# [ASSIGNMENT]
Your reply should contain only the line with "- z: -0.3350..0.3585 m" and the lines after it through the end of the data, each written out exactly.
= = =
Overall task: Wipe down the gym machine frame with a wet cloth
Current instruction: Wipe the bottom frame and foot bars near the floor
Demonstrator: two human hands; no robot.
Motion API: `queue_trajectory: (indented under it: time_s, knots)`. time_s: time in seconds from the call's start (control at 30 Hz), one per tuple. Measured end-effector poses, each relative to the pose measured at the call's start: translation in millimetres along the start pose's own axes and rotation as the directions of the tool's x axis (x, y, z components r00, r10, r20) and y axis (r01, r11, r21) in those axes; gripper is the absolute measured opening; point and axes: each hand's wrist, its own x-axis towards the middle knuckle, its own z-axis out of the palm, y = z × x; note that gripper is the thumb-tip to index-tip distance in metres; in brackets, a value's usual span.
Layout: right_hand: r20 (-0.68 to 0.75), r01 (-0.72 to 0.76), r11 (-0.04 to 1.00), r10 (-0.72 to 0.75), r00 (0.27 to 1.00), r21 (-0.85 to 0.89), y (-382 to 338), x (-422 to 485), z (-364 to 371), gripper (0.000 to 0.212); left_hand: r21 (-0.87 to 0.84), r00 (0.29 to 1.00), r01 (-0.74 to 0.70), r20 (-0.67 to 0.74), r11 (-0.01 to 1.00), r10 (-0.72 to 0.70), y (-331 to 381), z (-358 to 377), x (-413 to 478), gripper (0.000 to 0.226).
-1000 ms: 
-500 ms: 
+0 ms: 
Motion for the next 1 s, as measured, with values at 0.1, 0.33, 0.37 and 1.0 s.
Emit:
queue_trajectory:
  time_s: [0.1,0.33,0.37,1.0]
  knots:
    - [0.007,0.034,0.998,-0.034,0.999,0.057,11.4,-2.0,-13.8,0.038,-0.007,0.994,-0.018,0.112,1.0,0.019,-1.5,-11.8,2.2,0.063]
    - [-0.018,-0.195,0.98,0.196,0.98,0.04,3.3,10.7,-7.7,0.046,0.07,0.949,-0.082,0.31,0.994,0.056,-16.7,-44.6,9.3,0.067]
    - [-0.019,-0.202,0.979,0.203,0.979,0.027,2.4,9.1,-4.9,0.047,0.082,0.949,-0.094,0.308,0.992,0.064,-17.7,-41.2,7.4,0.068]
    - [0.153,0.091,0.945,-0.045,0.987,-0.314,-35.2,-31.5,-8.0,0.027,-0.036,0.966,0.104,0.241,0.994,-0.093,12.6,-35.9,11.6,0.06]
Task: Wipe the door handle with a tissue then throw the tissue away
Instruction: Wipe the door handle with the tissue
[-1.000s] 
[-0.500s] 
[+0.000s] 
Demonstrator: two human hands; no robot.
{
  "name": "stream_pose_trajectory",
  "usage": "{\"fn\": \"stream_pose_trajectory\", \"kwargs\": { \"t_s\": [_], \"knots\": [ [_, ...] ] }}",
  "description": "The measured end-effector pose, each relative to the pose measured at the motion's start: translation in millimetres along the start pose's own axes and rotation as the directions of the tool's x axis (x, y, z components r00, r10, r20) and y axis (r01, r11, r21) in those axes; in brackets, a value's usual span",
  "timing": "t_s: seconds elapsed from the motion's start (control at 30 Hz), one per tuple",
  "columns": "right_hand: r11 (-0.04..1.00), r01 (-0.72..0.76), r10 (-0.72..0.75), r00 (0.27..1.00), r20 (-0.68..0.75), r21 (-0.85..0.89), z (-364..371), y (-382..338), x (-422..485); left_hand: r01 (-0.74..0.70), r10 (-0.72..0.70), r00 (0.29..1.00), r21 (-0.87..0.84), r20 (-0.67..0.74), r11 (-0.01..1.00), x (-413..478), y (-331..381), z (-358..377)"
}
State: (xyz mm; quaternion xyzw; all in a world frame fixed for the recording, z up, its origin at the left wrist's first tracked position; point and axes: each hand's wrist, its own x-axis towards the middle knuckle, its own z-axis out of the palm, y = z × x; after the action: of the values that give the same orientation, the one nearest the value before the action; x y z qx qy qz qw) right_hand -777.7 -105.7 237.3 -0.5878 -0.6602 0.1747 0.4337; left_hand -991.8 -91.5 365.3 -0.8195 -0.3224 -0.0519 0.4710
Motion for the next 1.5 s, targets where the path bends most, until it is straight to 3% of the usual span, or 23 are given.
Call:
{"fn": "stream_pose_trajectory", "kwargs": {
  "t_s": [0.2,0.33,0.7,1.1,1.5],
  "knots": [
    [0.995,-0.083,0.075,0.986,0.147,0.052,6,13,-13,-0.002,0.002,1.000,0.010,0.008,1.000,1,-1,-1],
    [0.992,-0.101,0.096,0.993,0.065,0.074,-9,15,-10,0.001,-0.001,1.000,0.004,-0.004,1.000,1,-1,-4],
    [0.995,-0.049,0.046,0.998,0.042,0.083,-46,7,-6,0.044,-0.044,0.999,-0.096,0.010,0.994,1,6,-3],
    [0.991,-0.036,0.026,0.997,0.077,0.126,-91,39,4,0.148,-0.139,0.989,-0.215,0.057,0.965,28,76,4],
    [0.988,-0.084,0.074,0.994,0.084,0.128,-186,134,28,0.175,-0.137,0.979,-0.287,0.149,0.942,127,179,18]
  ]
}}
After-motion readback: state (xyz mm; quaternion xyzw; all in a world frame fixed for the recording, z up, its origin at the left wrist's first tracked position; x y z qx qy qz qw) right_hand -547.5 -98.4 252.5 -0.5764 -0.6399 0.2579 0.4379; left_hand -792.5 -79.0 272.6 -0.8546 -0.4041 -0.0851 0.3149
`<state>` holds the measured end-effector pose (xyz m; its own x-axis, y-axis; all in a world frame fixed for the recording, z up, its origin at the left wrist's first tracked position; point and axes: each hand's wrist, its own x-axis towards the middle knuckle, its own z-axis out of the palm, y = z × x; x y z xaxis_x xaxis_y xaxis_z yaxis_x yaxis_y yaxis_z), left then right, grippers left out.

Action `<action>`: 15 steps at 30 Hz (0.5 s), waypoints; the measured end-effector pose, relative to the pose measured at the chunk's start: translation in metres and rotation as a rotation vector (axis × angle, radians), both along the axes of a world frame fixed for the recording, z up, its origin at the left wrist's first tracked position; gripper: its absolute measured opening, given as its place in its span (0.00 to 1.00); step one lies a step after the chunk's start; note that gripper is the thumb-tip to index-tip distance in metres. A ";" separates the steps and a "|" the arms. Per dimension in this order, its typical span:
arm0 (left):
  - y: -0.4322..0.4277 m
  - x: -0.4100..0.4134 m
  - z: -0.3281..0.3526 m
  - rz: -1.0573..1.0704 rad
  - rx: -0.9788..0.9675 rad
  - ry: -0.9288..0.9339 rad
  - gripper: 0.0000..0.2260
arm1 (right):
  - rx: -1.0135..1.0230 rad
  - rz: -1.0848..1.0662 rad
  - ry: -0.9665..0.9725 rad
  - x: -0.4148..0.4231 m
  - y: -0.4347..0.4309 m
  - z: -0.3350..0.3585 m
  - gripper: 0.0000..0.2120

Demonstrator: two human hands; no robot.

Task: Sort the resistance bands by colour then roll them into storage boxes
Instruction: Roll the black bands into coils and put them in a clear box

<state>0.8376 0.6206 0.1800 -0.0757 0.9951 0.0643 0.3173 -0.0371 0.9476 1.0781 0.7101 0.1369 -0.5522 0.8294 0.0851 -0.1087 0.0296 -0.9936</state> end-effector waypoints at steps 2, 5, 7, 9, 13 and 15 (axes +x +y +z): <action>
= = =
# [OUTPUT FOR THIS EXERCISE]
  - z: -0.3350..0.3585 m
  - gripper: 0.0000..0.2120

Demonstrator: two human hands; no robot.

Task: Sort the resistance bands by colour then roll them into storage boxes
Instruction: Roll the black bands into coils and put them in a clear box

<state>0.8376 0.6206 0.1800 -0.0757 0.9951 0.0643 0.3173 -0.0371 0.9476 1.0781 0.7101 0.1369 -0.5522 0.8294 0.0851 -0.1087 0.0296 -0.9936</state> end-effector waypoints at steps 2, 5, 7, 9, 13 and 15 (axes +x +y +z): <action>

This exercise requires no further work.